### Data provided
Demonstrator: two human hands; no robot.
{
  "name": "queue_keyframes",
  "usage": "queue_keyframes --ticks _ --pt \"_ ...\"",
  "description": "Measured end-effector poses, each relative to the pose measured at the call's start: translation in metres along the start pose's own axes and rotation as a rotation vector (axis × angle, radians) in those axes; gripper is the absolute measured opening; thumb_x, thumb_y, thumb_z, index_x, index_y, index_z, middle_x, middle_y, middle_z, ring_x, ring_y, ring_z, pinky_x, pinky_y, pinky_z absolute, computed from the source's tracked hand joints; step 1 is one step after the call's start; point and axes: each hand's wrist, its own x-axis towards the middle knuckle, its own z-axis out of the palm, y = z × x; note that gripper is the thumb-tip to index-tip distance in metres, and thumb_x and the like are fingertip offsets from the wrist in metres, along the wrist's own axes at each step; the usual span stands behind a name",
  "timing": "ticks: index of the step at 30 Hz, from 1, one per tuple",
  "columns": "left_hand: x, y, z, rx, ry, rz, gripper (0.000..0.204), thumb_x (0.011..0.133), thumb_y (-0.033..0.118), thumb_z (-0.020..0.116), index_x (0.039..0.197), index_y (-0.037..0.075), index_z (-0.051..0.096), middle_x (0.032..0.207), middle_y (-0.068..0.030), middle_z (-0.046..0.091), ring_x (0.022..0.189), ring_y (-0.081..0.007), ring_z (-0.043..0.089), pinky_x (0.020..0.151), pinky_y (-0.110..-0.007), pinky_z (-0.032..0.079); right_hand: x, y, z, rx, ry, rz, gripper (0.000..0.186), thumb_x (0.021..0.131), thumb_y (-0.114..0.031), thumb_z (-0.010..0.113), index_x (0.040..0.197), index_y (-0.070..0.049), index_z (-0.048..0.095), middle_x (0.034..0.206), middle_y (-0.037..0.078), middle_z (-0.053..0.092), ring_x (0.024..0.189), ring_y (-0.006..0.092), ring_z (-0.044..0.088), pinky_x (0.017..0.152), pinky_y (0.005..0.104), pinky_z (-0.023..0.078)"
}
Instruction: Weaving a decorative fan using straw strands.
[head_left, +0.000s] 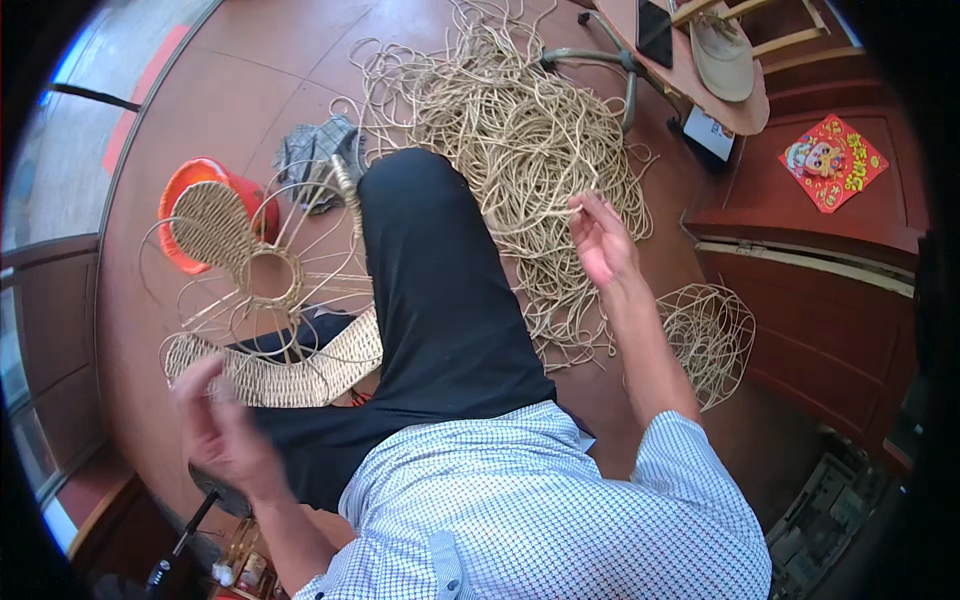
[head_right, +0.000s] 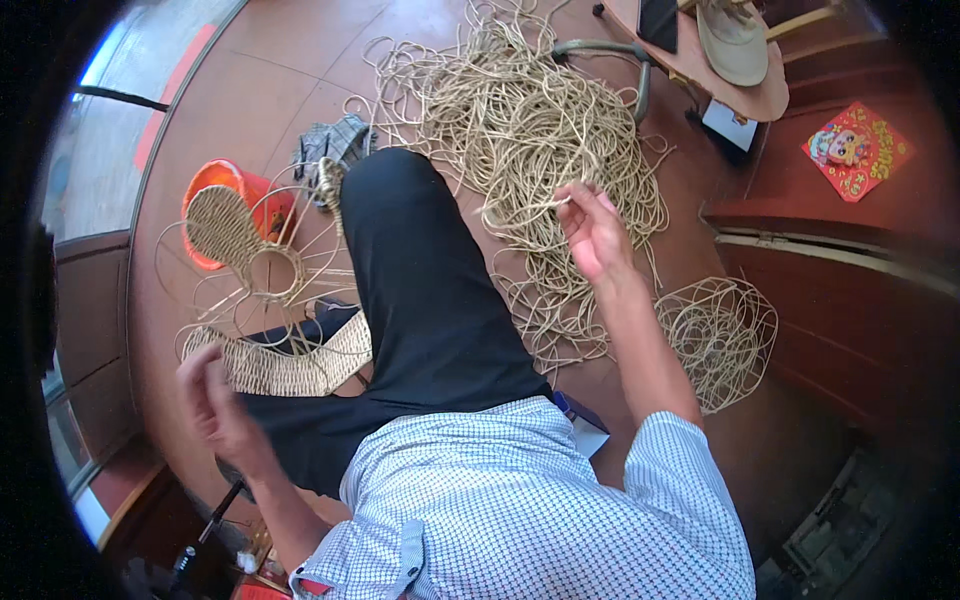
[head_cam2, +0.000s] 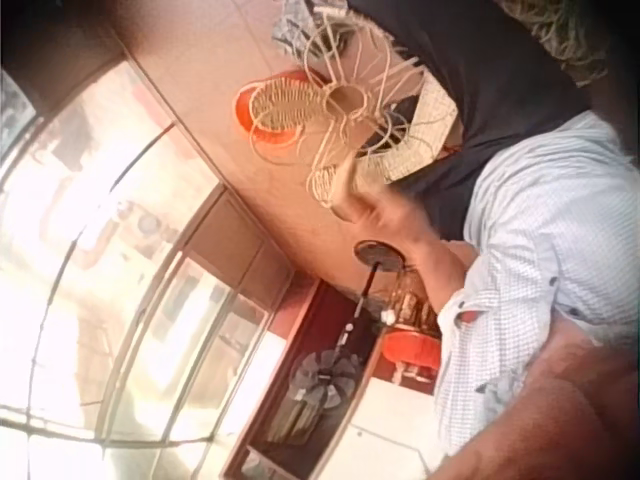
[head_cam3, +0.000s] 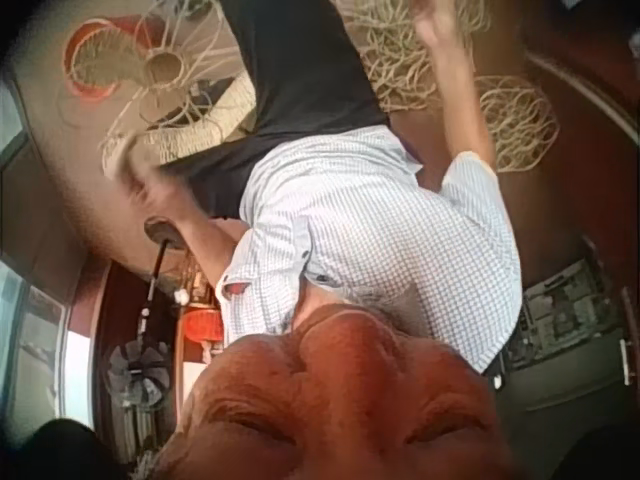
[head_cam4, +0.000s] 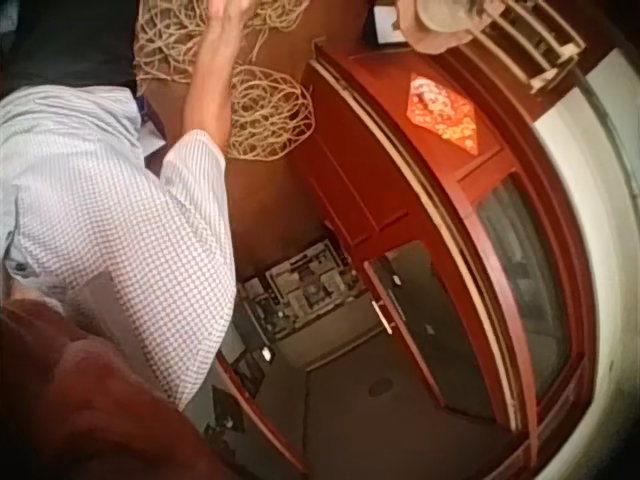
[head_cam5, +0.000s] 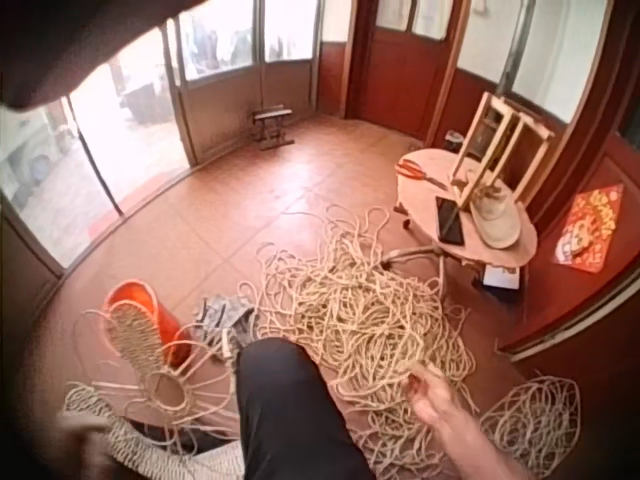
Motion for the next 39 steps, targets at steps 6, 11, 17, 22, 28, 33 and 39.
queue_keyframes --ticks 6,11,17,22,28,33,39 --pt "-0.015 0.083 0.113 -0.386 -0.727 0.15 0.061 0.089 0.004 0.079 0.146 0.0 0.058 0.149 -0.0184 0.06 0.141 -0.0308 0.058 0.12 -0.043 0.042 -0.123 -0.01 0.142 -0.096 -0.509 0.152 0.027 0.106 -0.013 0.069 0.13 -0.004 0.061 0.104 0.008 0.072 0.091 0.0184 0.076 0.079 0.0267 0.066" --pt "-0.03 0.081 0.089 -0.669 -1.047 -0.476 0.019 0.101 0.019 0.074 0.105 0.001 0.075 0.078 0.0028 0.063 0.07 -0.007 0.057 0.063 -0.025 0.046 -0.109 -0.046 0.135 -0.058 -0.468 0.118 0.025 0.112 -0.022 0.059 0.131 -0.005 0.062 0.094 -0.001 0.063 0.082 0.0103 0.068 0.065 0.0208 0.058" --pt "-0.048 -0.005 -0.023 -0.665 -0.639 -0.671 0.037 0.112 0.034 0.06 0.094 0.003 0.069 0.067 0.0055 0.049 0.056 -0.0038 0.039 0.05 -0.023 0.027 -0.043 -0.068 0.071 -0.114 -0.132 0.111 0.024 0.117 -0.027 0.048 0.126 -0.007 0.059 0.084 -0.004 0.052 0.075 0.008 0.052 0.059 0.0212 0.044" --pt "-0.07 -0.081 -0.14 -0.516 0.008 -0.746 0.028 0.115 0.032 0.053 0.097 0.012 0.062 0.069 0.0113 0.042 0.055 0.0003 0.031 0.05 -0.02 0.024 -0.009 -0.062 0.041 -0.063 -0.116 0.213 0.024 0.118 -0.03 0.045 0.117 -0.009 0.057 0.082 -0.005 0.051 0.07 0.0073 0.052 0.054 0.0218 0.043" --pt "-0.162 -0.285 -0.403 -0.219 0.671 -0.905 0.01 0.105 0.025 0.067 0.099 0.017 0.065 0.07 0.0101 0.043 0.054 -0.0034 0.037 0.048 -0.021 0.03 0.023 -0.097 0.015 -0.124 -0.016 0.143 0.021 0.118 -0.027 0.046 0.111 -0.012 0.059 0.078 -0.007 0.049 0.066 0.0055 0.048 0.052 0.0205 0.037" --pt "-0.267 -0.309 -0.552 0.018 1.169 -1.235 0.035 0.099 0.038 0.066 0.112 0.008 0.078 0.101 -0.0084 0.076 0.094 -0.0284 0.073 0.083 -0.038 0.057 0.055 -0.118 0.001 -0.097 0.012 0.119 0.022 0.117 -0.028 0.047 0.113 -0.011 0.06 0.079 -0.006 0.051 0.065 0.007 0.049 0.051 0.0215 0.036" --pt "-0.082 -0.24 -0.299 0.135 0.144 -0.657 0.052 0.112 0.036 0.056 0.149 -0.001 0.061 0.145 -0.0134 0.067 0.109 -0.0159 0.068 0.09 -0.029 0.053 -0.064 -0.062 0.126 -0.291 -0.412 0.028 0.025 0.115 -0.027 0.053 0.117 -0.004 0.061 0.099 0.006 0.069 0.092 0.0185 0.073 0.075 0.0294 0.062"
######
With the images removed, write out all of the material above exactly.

Demonstrator: two human hands; no robot.
{
  "name": "queue_keyframes",
  "usage": "queue_keyframes --ticks _ --pt \"_ ...\"",
  "description": "Measured end-effector poses, each relative to the pose measured at the call's start: translation in metres along the start pose's own axes and rotation as a rotation vector (axis × angle, radians) in those axes; gripper is the absolute measured opening; thumb_x, thumb_y, thumb_z, index_x, index_y, index_z, middle_x, middle_y, middle_z, ring_x, ring_y, ring_z, pinky_x, pinky_y, pinky_z absolute, computed from the source's tracked hand joints; step 1 is one step after the call's start; point and axes: each hand's wrist, its own x-axis towards the middle knuckle, its own z-axis out of the palm, y = z × x; note that gripper is the thumb-tip to index-tip distance in metres, and thumb_x and the like are fingertip offsets from the wrist in metres, along the wrist's own axes at each step; the usual span stands behind a name",
  "timing": "ticks: index of the step at 30 Hz, from 1, one per tuple",
  "columns": "left_hand: x, y, z, rx, ry, rz, gripper (0.000..0.204), thumb_x (0.011..0.133), thumb_y (-0.033..0.118), thumb_z (-0.020..0.116), index_x (0.039..0.197), index_y (-0.037..0.075), index_z (-0.051..0.096), middle_x (0.032..0.207), middle_y (-0.068..0.030), middle_z (-0.046..0.091), ring_x (0.022..0.189), ring_y (-0.081..0.007), ring_z (-0.043..0.089), pinky_x (0.020..0.151), pinky_y (-0.110..-0.007), pinky_z (-0.032..0.079); right_hand: x, y, z, rx, ry, rz, gripper (0.000..0.186), thumb_x (0.021..0.131), thumb_y (-0.114..0.031), thumb_z (-0.010..0.113), index_x (0.040..0.197), index_y (-0.070..0.049), index_z (-0.048..0.095), middle_x (0.034..0.206), middle_y (-0.037..0.078), middle_z (-0.053..0.092), ring_x (0.024..0.189), ring_y (-0.006..0.092), ring_z (-0.044..0.088), pinky_x (0.017..0.152), pinky_y (0.005..0.104), pinky_z (-0.023..0.078)"
}
Instruction: Weaving a decorative fan using straw strands.
[head_left, +0.000s] 
[head_right, +0.000s] 
[head_cam2, +0.000s] 
[head_cam3, +0.000s] 
[head_cam4, +0.000s] 
[head_cam5, +0.000s] 
Motion for the next 39 steps, targets at steps 6, 11, 17, 22, 28, 33 and 39.
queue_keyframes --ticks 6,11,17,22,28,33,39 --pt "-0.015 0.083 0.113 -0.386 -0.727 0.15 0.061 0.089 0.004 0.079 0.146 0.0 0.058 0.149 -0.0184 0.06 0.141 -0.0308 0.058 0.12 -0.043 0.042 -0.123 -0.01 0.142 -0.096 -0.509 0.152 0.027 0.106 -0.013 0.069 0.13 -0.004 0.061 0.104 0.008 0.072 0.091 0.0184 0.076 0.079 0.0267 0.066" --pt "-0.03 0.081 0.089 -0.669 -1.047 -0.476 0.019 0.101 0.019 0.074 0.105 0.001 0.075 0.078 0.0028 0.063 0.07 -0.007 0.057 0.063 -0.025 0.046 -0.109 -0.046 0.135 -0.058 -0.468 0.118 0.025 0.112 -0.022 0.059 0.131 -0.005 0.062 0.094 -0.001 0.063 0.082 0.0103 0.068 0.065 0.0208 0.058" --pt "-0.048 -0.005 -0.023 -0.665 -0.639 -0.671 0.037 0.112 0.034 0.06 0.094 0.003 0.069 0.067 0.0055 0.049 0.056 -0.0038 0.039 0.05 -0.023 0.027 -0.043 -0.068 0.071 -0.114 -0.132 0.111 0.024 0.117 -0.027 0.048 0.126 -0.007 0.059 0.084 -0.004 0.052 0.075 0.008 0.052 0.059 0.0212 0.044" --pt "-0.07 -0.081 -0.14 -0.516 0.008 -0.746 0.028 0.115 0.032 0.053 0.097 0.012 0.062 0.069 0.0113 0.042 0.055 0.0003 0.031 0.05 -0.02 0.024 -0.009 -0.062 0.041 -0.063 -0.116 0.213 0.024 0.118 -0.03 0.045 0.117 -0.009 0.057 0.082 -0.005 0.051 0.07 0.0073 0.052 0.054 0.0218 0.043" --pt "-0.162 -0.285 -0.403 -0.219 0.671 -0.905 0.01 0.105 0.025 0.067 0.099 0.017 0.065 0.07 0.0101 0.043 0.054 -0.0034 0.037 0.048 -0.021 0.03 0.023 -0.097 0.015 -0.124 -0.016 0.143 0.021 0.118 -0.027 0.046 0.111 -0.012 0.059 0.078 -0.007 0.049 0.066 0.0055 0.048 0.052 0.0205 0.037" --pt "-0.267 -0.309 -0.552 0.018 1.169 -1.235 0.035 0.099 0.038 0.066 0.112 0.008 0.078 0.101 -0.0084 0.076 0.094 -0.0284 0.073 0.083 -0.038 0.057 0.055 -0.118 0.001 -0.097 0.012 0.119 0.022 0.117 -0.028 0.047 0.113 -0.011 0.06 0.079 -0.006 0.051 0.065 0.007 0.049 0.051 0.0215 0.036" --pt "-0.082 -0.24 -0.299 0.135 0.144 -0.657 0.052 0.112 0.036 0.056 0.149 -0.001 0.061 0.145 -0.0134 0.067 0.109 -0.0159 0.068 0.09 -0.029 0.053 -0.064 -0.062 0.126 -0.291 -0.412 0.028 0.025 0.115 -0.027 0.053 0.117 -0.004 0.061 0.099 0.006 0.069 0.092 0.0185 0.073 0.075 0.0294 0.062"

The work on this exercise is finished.